- **Exercise brief**
Full transcription, minus images: write out the listing below exactly as it appears.

- **Data excerpt**
===

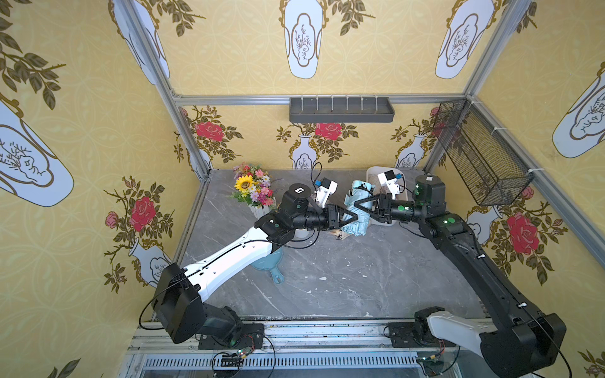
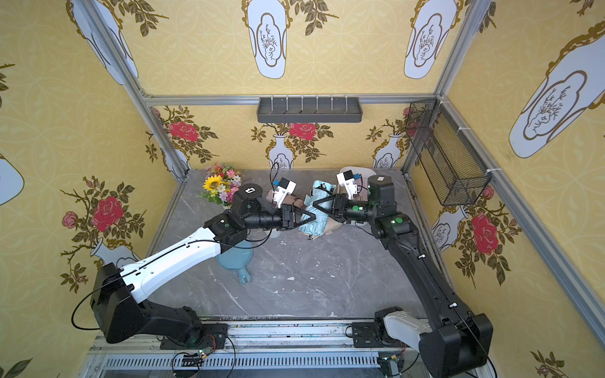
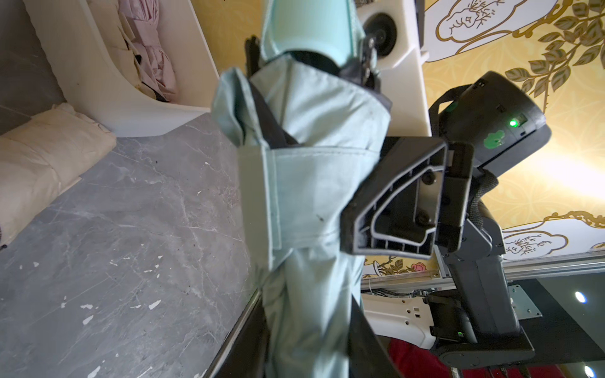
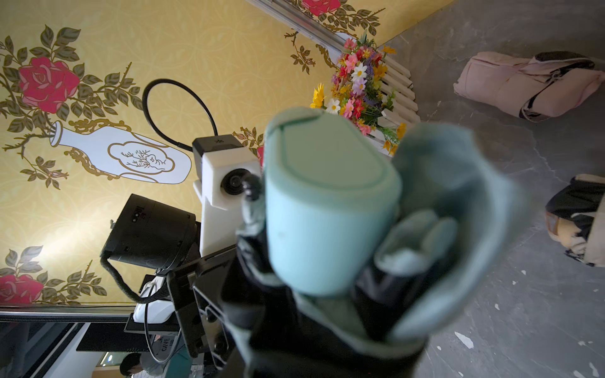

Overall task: Put the umbrella into the storage box
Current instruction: Place the umbrella in the storage box.

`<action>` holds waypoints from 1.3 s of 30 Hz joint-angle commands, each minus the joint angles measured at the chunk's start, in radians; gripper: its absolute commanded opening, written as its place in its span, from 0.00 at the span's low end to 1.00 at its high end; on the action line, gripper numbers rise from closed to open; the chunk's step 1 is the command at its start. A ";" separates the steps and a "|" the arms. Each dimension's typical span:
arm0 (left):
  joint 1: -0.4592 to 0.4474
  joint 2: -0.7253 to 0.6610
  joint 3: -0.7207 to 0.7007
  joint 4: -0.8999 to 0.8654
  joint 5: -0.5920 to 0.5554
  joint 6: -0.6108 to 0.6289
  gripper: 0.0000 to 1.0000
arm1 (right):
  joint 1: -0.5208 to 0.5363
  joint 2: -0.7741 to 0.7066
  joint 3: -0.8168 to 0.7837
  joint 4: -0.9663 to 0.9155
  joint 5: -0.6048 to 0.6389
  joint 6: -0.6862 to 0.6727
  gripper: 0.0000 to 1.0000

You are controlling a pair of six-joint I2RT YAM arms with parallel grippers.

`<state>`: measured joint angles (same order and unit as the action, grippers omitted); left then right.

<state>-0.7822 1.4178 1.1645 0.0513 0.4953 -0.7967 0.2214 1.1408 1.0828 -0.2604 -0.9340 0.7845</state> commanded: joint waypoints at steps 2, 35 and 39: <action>-0.009 -0.040 -0.045 0.050 -0.075 -0.035 0.50 | -0.001 -0.016 0.002 0.081 0.071 0.032 0.23; -0.006 0.022 0.051 -0.449 -0.619 0.264 0.75 | -0.146 0.579 0.719 -0.630 0.829 -0.620 0.24; -0.005 0.049 0.065 -0.452 -0.609 0.287 0.75 | -0.157 0.674 0.771 -0.631 0.915 -0.649 0.24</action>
<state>-0.7883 1.4521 1.2232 -0.3954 -0.1165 -0.5484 0.0685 1.7805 1.8317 -0.8970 -0.1131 0.1753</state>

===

- **Result for this task**
Overall task: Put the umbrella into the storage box
Current instruction: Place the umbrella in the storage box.

`<action>` holds waypoints from 1.3 s of 30 Hz joint-angle commands, each minus the joint angles measured at the chunk's start, in radians; gripper: its absolute commanded opening, written as its place in its span, from 0.00 at the span's low end to 1.00 at its high end; on the action line, gripper numbers rise from closed to open; the chunk's step 1 is the command at its start. A ";" separates the steps and a "|" the arms. Each dimension's typical span:
arm0 (left):
  joint 1: -0.4592 to 0.4474
  joint 2: -0.7253 to 0.6610
  joint 3: -0.7207 to 0.7007
  joint 4: -0.8999 to 0.8654
  joint 5: -0.5920 to 0.5554
  joint 6: -0.6108 to 0.6289
  gripper: 0.0000 to 1.0000
arm1 (right):
  joint 1: -0.5208 to 0.5363
  joint 2: -0.7741 to 0.7066
  joint 3: -0.8168 to 0.7837
  joint 4: -0.9663 to 0.9155
  joint 5: -0.6048 to 0.6389
  joint 6: -0.6862 to 0.6727
  gripper: 0.0000 to 1.0000

You are controlling a pair of six-joint I2RT YAM arms with parallel grippers.

`<state>`: measured joint angles (same order and unit as the action, grippers omitted); left then right.

<state>-0.7822 1.4178 1.1645 0.0513 0.4953 -0.7967 0.2214 1.1408 1.0828 -0.2604 -0.9340 0.7845</state> commanded: joint waypoints at steps 2, 35 and 39: <action>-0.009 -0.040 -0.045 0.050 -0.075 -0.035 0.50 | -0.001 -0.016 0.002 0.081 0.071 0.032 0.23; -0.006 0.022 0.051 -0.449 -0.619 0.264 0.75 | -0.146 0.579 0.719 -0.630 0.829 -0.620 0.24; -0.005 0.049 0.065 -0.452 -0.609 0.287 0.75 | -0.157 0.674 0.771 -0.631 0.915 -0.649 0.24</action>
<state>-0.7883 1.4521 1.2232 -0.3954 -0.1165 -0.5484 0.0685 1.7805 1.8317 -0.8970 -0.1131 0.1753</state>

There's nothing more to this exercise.